Saskia Konynenburg on behavioural insights and reactive comms

Saskia Konynenburg on behavioural insights and reactive comms
Saskia Konynenburg, head of external communications and consultation at Bristol City Council, joins us to chat about the importance of reacting to audience behavior and analytic insights.

Why did you choose to pursue a role in communications? For example, has it always been your passion or was it pure happenstance?

I trained as a journalist and did some freelancing in the UK before traveling to New Zealand and working there as a reporter. When I returned to London in 2008, two major things were against me; firstly it was the middle of the financial crash and thousands of people were made redundant, and secondly the internet was taking off so news outlets were pivoting to more online content. The upshot was newsrooms were being obliterated and I began to feel very disillusioned – I felt that only those who could afford to live on a low wage could be a journalist in the city. I turned down a £13k a year reporter job which barely covered my rent to take up a role as a Media Assistant for a quango. Initially I felt like I had sold my soul and I really missed the excitement of the newsroom, but my recent comms roles couldn’t be more interesting. I reflect now that it’s the best move I ever made.

What personal skills or attributes do you think are most important in the communications sphere? Why these skills/attributes in particular?

It really depends where you work, but I’m a busy person so working in a complex organisation with multiple deadlines really suits me. In this environment I’d say you need to be resilient – you often have to juggle a lot of conflicting priorities and turn things around quickly. If you’re easily flustered working in public sector comms, particularly in a political environment, isn’t for you. Comms people also have to be influential and persuasive – everyone thinks they know how to do comms… they don’t!  

What sort of challenges do you face in your role? Is there a particular challenge that you experienced in the past that stood out?

Meeting fatigue - I’m forever turning down meetings I don’t need to be at. A good comms person can quickly pick things up and put things down, they don’t need to sit in four hour long technical meetings. Instead I try and advocate for comms briefings and treat those a bit like an interview – asking lots of questions you think the public or journalists will ask. Comms people need to be able to quickly turn information around, and be comfortable not being a subject expert, but knowing enough to make sense of it all for the audience.
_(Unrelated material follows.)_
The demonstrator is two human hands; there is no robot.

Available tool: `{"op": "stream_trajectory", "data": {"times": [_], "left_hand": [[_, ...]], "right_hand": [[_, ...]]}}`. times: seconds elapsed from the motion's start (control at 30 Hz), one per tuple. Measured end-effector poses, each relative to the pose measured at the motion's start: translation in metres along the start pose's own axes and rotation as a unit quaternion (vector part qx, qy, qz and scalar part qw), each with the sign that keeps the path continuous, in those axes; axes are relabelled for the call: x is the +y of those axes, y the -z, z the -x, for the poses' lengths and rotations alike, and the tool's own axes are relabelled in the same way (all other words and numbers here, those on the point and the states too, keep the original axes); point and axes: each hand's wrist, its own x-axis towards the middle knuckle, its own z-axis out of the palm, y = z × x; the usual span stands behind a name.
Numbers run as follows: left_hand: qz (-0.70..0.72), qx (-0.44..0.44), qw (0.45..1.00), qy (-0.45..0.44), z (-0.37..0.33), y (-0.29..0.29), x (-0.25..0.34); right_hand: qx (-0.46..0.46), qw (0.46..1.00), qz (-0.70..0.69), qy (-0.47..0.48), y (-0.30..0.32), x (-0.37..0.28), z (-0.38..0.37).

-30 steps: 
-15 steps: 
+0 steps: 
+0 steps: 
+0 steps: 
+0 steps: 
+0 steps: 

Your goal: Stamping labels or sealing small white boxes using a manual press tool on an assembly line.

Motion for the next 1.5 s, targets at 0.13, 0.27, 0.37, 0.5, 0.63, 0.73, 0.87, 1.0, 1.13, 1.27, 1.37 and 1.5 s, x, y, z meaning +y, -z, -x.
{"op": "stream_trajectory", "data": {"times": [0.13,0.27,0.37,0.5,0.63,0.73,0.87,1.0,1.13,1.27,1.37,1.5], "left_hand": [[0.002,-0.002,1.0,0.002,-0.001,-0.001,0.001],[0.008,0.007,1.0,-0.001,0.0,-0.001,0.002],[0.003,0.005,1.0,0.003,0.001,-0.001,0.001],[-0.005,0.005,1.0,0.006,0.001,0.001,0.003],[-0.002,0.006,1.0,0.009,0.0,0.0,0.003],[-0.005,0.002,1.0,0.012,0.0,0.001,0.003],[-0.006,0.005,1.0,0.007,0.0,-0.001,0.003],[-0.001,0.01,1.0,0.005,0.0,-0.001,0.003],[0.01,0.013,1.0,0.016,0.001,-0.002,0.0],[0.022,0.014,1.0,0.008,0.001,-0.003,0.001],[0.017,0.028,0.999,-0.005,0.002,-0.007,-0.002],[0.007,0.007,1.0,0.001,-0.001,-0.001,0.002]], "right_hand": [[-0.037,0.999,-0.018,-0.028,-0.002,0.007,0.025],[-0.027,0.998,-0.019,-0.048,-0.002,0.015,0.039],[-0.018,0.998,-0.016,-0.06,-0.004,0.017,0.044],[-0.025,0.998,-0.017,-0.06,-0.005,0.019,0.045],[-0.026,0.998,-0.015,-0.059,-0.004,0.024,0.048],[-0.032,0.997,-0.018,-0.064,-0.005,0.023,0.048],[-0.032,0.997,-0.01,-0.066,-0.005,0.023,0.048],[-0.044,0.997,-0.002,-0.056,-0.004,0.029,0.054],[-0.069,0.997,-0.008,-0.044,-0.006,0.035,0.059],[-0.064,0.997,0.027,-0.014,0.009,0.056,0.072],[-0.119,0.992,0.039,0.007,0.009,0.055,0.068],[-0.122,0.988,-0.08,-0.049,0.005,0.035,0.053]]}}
What one thing would make your working life easier?

A greater understanding that a press release does not constitute good comms. I’d like to see much better time investment in audience/behavioural insights and time allocated for proper evaluations. Too often people adopt a spray and pray approach where they keep chucking out lots of comms in the hope that if they say it enough times the right person will listen. In the long term investment up front would yield much better results.

How is the role of communications perceived in your organisation?

We have huge demand for our support, so it must be viewed well, and we’re always stretched for capacity. We’ve worked hard to show the value of engaging with us early on so we can offer reputational management advice from the outset and avoid clangers. It can still be quite service led, with non-comms colleagues telling us what they want. I’m hoping to empower my team to push back more and trust their own expertise.

What do you think the secret of success is when working in communications?

Blagging. Or should I say confidence. Confidence to hold the line when you need to. Confidence to push back. Confidence to trust your instincts. And most importantly being confident when you don’t always have the answers – but of course, never revealing that.

At React & Share, we’re obsessed with helping our clients measure and report their efforts - what measurements do you think comms teams should be presenting to internal stakeholders?

I think we need to start with making sure the objectives are right. I spend too much time eye rolling when I see evaluation against objectives that are irrelevant but sound good to clients – e.g. social reach. It only matters if you reach the audience you intend to – unless of course you’re after world domination…

Looking into your crystal ball, what do you think will be the next big thing in communications?

Depends on the sector – in the public sector we need to work harder to engage people while budgets continue to be squeezed. As a sector though we’re woefully behind with digital comms… most comms are still not created with a digital first approach. Forget the crystal ball - give me a genie in a bottle and my wish would be to bring public sector comms firmly into the digital age.